近くの水道で顔を洗ってから、ルミナスへビジフォンをかけた。暫くしてルミナスが出た。
「んー。チャオ?こんな夜中にどうしたの?」
ルミナスは寝ぼけ眼で聞いた。
「実は、今さっきコルファが急患で運ばれて来たんだにゃ。」
「サテラが!?どうかしたの!?」
寝ぼけ眼だったのが一気にパッチリとした目に変わって、ビジフォンにアップになる。
「ここだけの話にゃんだけど・・・。コルファはもう長く無いんだにゃ。それで、コルファがルミナスに会って話がしたいってさっきお願いされたんだにゃ。」
チャオはしゅんとした感じで言う。
「そう・・・。でも、私アルダに会ったら何するか分からないわよ。」
最初は落ち込んだ表情だったが、アルダの事になると雰囲気が変わる。
「大丈夫だにゃ。アルダは後三日くらいは来ないにゃ。コルファがそうするって言うから、良かったら来て欲しいにゃ。」
「分かったわ。他にも訳ありみたいだからチャオに会いに行くわね。それで良いかしら?」
「それで良いにゃ。いつ位に来れそうかにゃ?あたし夜勤だから朝の十時くらいであがらないとだからにゃ。」
「それじゃあ、明日の朝早めに行くわ。最近仕事が忙しかったからもう一眠りしてからにするわ。]
ルミナスは欠伸をかみ殺しながら言った。
「分かったにゃ。それじゃあ、おやすみにゃ〜。」
お互いに小さく手を振り合ってビジフォンを切った。そして、ビジフォンをポケットに突っ込みながら早歩きで戻っていった。

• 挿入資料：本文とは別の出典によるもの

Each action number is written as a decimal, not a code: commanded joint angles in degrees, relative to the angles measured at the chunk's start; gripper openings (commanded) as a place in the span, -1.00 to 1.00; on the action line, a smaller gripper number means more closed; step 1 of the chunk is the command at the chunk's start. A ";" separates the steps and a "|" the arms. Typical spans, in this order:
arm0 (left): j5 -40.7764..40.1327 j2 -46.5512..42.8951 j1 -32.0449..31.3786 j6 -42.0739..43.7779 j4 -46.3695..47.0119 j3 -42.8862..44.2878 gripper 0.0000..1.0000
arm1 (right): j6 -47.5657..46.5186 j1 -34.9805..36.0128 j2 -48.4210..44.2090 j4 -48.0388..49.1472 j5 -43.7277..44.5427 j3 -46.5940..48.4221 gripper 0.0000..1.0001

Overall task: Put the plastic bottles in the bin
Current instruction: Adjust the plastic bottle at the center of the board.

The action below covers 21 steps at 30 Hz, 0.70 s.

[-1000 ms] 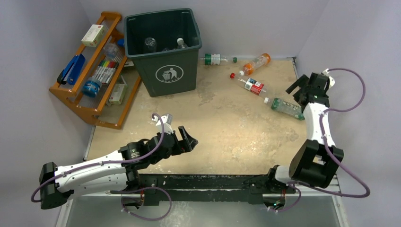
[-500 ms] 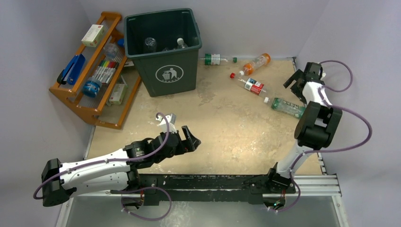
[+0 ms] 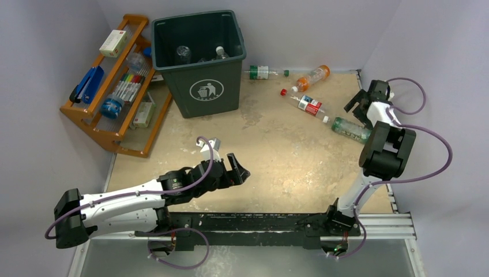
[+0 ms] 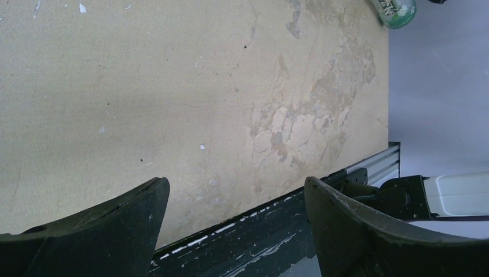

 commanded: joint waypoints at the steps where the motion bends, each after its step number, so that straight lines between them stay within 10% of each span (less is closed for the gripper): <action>1: -0.09 -1.61 -0.51 0.75 2.67 0.33 0.74 | 0.82 -0.23 -4.45 1.22 0.63 -3.85 1.00; 21: -6.55 -5.23 -8.52 -4.44 3.38 -2.93 0.75 | -0.68 -0.21 -23.86 4.43 -8.86 -23.14 1.00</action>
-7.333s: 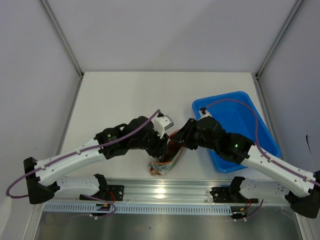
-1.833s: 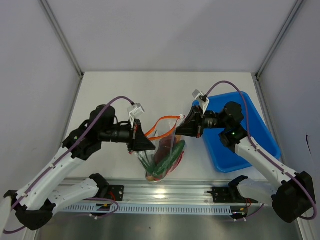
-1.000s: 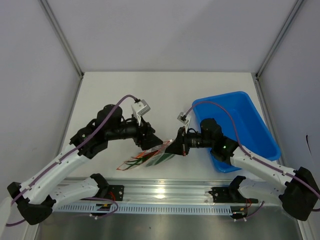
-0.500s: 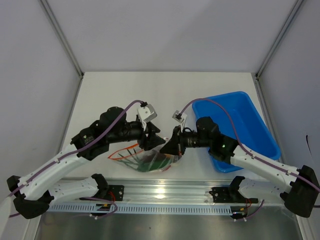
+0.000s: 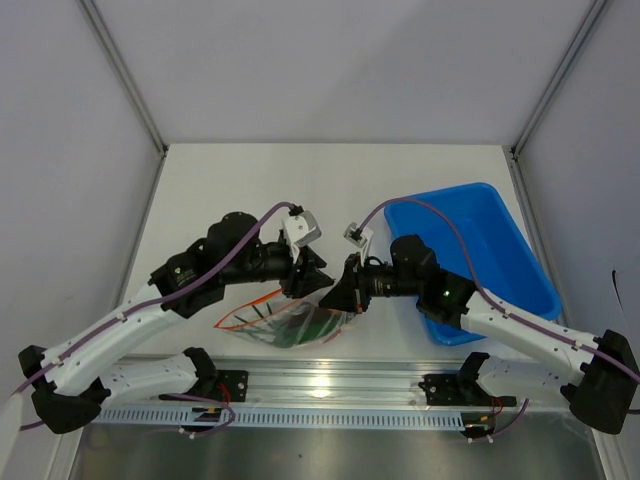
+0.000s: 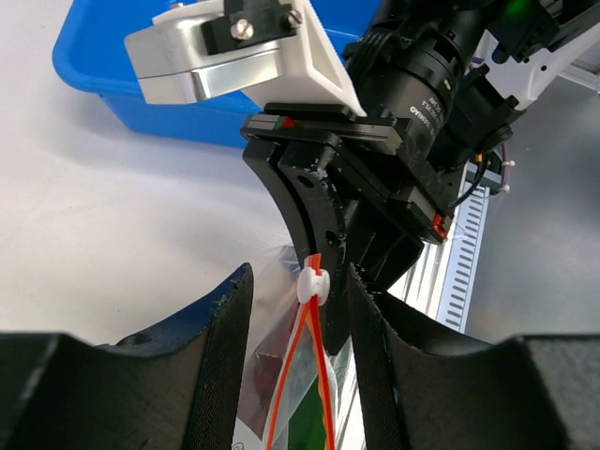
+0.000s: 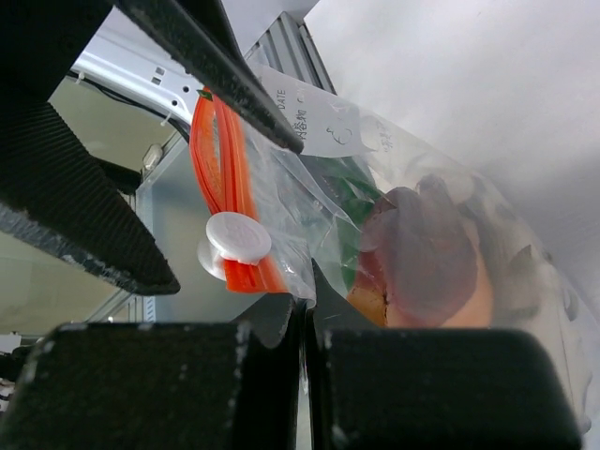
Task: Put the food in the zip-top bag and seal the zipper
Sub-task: Zip the zipper food storage bag at the center of the board.
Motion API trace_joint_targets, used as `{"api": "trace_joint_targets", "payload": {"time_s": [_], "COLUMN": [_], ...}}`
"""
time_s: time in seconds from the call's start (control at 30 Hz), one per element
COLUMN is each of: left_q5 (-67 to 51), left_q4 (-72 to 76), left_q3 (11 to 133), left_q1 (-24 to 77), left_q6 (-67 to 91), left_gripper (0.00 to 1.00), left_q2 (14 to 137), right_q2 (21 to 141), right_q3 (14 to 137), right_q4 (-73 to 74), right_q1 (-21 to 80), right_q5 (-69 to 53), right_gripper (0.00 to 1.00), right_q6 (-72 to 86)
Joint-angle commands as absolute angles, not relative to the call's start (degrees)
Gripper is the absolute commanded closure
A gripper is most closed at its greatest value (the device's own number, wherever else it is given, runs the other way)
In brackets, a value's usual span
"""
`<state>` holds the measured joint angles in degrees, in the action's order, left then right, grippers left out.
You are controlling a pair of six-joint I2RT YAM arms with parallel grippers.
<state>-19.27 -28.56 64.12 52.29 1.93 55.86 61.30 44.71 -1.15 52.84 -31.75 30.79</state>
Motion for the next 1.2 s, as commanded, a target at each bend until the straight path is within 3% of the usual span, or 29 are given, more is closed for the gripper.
{"api": "trace_joint_targets", "payload": {"time_s": [0.0, 0.33, 0.53, 0.7, 0.97, 1.17], "left_q5": [-21.2, -19.9, -19.3, -19.2, -18.5, -18.8], "left_q4": [-27.6, -28.4, -27.8, -27.9, -29.3, -30.3], "left_q3": [64.2, 62.6, 62.1, 62.3, 62.5, 63.5], "left_q1": [53.0, 54.3, 54.7, 54.7, 54.7, 54.7], "left_q6": [0.8, 0.8, 0.9, 0.7, 0.7, 1.3], "left_gripper": [0.52, 0.52, 0.57, 0.68, 0.98, 0.99], "left_q2": [55.2, 55.5, 55.9, 56.2, 57.0, 57.3], "right_q2": [61.1, 61.2, 61.2, 61.0, 61.1, 61.7], "right_q3": [47.4, 47.3, 47.3, 47.1, 47.6, 48.9], "right_q4": [-3.4, -3.8, -4.0, -3.9, -4.0, -0.3], "right_q1": [53.2, 53.3, 53.3, 53.3, 53.3, 53.3], "right_q5": [-31.6, -31.6, -31.8, -31.8, -32.6, -32.1], "right_gripper": [1.0, 1.0, 1.0, 1.0, 1.0, 1.0], "right_q6": [31.1, 31.3, 31.6, 31.6, 31.6, 27.8]}}
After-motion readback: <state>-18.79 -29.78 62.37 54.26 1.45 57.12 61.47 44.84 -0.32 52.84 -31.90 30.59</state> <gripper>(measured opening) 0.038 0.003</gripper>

途中でまた涙が出そうになって、立ち止まって一回大きく深呼吸した。その後でほっぺたをパンパン叩いて気合を入れ直した。
「おしっ!これで良いにゃ!」
チャオは自分に言い聞かせるように言ってから再びしっかりとした足取りで外科のナースステーションへと歩き出した。